Your Opinion: Infrastructure smoke and mirrors

Dear Editor:

On June 16, 2015, Donald Trump announced his candidacy for president of the United States in a speech delivered from Trump Tower in New York, NY. Among the problems he addressed was infrastructure. "It is necessary that we invest in our infrastructure to rebuild our tunnels, roads, bridges and schools."

As president at a Cincinnati rally he said, "he was creating a $1 trillion plan that will create a first-class infrastructure that would bring back jobs."

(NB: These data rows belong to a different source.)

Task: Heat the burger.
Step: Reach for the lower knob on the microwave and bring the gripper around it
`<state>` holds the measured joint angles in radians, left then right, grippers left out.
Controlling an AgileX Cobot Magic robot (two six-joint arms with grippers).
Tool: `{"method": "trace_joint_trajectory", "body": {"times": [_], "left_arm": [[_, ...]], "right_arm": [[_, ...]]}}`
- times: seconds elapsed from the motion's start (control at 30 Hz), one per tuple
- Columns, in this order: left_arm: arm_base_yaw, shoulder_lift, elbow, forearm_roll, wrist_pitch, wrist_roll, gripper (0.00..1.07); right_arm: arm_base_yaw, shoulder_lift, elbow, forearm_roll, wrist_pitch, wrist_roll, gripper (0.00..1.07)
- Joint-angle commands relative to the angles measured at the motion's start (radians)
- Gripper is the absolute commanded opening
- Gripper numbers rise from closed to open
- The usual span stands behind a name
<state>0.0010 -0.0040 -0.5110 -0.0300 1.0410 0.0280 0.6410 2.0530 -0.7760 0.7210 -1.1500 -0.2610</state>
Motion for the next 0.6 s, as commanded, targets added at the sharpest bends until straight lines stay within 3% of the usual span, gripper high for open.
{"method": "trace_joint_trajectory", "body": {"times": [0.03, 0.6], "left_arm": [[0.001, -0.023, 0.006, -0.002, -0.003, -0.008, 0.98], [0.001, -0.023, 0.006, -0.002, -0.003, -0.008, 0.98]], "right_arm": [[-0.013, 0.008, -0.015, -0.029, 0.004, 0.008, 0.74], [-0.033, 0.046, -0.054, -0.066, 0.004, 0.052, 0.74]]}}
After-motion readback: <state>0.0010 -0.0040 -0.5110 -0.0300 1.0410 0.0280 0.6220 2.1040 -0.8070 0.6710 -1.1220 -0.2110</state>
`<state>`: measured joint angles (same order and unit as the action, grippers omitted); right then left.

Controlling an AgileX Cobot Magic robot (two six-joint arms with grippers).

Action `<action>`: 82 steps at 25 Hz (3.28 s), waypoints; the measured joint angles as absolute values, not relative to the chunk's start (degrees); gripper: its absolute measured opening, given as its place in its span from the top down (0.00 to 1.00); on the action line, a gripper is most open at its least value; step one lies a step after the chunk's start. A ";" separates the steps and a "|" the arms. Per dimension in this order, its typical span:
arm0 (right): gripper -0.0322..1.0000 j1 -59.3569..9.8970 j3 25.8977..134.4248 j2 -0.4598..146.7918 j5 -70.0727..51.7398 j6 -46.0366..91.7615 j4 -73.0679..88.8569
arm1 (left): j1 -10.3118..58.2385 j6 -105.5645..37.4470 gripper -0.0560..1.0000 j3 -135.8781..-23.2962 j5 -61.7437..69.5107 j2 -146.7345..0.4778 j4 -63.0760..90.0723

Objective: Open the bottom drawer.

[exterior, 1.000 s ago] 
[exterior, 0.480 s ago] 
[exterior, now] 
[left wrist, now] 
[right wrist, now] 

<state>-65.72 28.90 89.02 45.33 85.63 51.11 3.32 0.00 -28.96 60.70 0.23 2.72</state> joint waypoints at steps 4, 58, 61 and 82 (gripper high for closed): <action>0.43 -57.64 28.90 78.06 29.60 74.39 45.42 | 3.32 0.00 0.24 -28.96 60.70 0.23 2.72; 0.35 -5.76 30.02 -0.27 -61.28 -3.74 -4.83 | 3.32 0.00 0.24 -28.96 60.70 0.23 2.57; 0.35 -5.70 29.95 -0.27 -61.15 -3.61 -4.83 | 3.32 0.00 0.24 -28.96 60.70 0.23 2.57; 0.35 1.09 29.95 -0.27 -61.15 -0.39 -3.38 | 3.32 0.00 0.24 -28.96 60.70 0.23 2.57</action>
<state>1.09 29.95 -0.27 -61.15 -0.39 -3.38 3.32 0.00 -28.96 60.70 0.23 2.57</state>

To meet his promised goals, The Kansas City Star (6/3/2017) reports that "President Donald Trump's team has compiled a list of about 50 infrastructure projects nationwide for immediate attention totaling at least $137.5 billion."

But an analysis of the Trump budget finds that it cuts infrastructure spending overall by $55 billion, according to the University of Pennsylvania's Wharton Budget Model, a nonpartisan research organization (coincidentally, the college Trump attended).

So where is the remaining $132 billion going to come from? INFRA (infrastructure proposals by Trump during the 2016 campaign) aims "to meet the goal of $135.5 billion through participation by state, local, and private partners." (Kansas City Star and Douthat NYT)

Of course, "the private partners (the investor class of Wall Street) with plenty of cash" will expect profits for their investment. Dividends matter. (Douthat, NYT)

How are the profits generated? As an example in Virginia Interstate 66 tolls are sky-high on the new Interstate 66 Express Lanes: "When traffic is heavy it can cost $34.50 for a one-way 10 mile trip."

And what about the millions of jobs created? "The result leaves a reforming conservatism as the neglected stepchild of the G.O.P. Granted table scraps while the donors get the feast. A reasonable voter should consider Trump's proposal a betrayal of his promises. And it wastes an opportunity to turbocharge the recovery because the bill's corporate beneficiaries will be the private investors. The middle-class taxpayers will foot the bill through higher user fees and taxes." (Douthat, conservative op ed columnist of the NYT).

And coincidentally, Trump's proposal also assumes states like Missouri and local municipalities like Cole County will raise taxes or incur debt through bond issues to finance their part of the $135.5 billion.

Trump's infrastructure plan is all smoke and mirrors, friends.